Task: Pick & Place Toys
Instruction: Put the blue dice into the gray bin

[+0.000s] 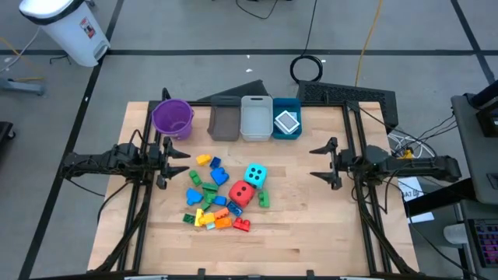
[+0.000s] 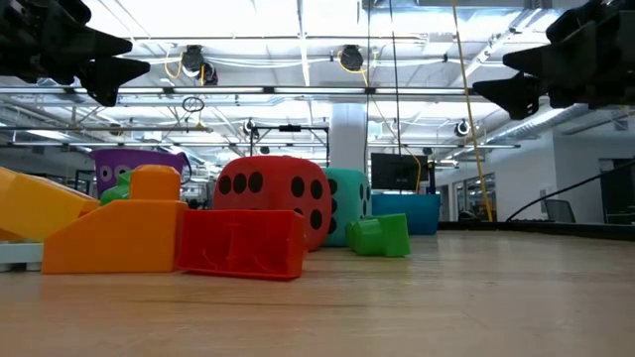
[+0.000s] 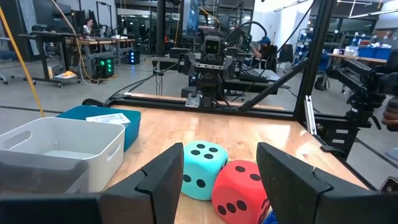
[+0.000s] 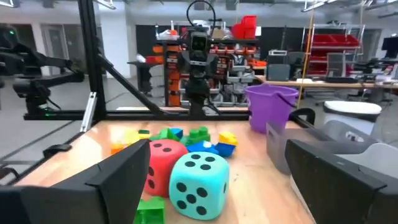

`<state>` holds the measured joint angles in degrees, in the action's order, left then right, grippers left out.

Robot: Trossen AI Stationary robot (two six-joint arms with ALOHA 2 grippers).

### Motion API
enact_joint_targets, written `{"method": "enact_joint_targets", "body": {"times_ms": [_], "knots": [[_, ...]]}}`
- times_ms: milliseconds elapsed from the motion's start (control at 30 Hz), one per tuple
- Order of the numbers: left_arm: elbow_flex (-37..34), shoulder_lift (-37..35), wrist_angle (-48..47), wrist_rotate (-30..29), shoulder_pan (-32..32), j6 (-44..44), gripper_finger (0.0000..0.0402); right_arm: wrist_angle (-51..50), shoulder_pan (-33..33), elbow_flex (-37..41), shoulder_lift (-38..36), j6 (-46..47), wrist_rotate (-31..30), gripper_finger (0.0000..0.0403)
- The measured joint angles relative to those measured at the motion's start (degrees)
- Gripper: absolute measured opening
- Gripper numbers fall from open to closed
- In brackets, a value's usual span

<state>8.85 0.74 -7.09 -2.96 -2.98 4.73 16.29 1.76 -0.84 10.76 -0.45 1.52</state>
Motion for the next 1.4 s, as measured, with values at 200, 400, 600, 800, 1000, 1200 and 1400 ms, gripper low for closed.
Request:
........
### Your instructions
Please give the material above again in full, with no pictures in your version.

### Task response
Task: Pick & Place Toys
Instruction: Put the blue dice into the gray bin

[+0.000s] 
[+0.000s] 
[+0.000s] 
[+0.000s] 

`<state>` holds the measured joint angles in degrees, in the action's order, left then right, grippers left out.

Robot: Trossen AI Stationary robot (two six-joint arms with ALOHA 2 grippers).

### Motion API
enact_joint_targets, written `{"method": "enact_joint_targets", "body": {"times_ms": [_], "knots": [[_, ...]]}}`
- times_ms: milliseconds elapsed from the motion's start (control at 30 Hz), one per tuple
- Order of the numbers: left_arm: elbow_flex (-37..34), shoulder_lift (-37..35), wrist_angle (-48..47), wrist_rotate (-30..29), shoulder_pan (-32..32), j6 (-44..44), gripper_finger (0.0000..0.0402); right_arm: wrist_angle (-51..50), shoulder_pan (-33..33), elbow_flex (-37..41), shoulder_lift (-38..36), j6 (-46..47), wrist_rotate (-31..30), gripper_finger (0.0000..0.0403)
- The measured joint angles relative to those measured at the motion's start (degrees)
- Gripper: absolute measured opening
- Gripper numbers fall from open to closed
- In brackets, a value's usual span

<state>8.85 0.74 -7.09 -2.96 -2.98 4.73 16.29 1.76 -0.84 10.76 -0.45 1.52</state>
Motion for the next 1.4 s, as measured, with values at 200, 400, 600, 800, 1000, 1200 and 1400 ms, gripper low for closed.
Request:

That completes the exercise.